The Georgia investigation is being led by District Attorney Fani T. Willis of Fulton County, a Democrat who has said she was looking into the possibility of a broad, multi-defendant racketeering or conspiracy case. At least 18 people have been identified as targets of the inquiry, meaning they could eventually be charged.

Mr. Graham has put together a high-powered legal team, which includes Don F. McGahn II, who was a White House counsel under Mr. Trump. The legal team has said that prosecutors have indicated to them that Mr. Graham is a witness, not a target, of the investigation. But other people tangled up in the Georgia inquiry have said they were told that they were merely witnesses, only to later be told they were targets facing possible indictment. Some legal observers have said that Mr. Graham runs a risk of potential criminal exposure in the matter.

A number of high-profile Trump supporters have unsuccessfully fought subpoenas in recent weeks, and have made appearances at the closed-door proceedings of the special grand jury looking into postelection interference. Among them are Rudolph W. Giuliani, Mr. Trump’s former personal lawyer, and John Eastman, a lawyer who developed strategies to block certification of the 2020 election. Mr. Giuliani appeared before the grand jury on Aug. 17, and Mr. Eastman did so on Wednesday.

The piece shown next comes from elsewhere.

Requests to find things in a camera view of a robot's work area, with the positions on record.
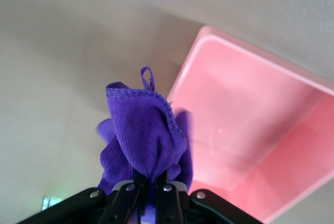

Mr. Giuliani has been identified as a target of the investigation, and on Thursday, a lawyer for Mr. Eastman said that his client was most likely a target as well. Both men have denied that they broke any laws.

Mr. Raffensperger, in his memoir, said that Mr. Graham’s call to him, which came 10 days after Election Day, was baffling. “I didn’t understand why Senator Graham would interject himself into a neighboring state’s affairs,” he wrote.

Mr. Raffensperger, a Republican, said that Mr. Graham told him he was worried that some Georgia counties might have approved invalid absentee ballots, “and he seemed to imply that we could audit all signatures and throw out the ballots from counties that had the highest frequency of error rates,” Mr. Raffensperger wrote. “But no state can do that.”

Ms. Willis’s office has indicated in court documents that prosecutors wanted to learn more about Mr. Graham’s role in Mr. Trump’s postelection strategy, and about who he spoke to on the Trump campaign team before or after he called Mr. Raffensperger. This line of inquiry would track with an effort to build a multi-defendant case that there was a broad criminal effort to violate Georgia election law, whether Mr. Graham ends up being one of those defendants or not.

“These are going to be very uncomfortable inquiries for the senator,” said Norman Eisen, a lawyer who served as special counsel to the House Judiciary Committee during the first Trump impeachment. Ms. Willis, he said, “is allowed questioning that is nonlegislative, that is very important to the investigation,” including, he noted, questions about whether Mr. Graham asked that ballots be thrown out, or that Georgia’s election procedures or tallies be changed.

A spokesperson for the district attorney’s office declined on Thursday to comment on the judge’s order. Mr. Graham’s lawyers have been instructed to file a new brief with the appeals court by Oct. 11.